-------- RECORDED INFORMATION

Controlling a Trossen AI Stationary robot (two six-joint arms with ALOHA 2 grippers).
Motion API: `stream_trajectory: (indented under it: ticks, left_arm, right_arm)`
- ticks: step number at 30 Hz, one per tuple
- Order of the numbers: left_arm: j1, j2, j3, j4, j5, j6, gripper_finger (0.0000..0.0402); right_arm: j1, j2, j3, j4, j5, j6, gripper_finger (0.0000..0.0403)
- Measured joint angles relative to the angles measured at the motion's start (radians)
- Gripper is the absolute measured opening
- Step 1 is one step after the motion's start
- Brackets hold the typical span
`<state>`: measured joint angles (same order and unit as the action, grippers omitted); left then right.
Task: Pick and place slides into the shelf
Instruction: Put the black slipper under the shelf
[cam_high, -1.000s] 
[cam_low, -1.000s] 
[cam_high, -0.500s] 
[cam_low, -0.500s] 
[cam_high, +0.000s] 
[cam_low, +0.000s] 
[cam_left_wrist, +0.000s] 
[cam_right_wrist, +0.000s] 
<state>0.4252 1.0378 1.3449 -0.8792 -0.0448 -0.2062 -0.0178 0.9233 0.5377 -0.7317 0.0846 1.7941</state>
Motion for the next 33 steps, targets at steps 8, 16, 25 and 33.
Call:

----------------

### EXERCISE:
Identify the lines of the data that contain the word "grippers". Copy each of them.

### TASK OUTPUT:
Controlling a Trossen AI Stationary robot (two six-joint arms with ALOHA 2 grippers).
`<state>`: measured joint angles (same order and unit as the action, grippers omitted); left then right.

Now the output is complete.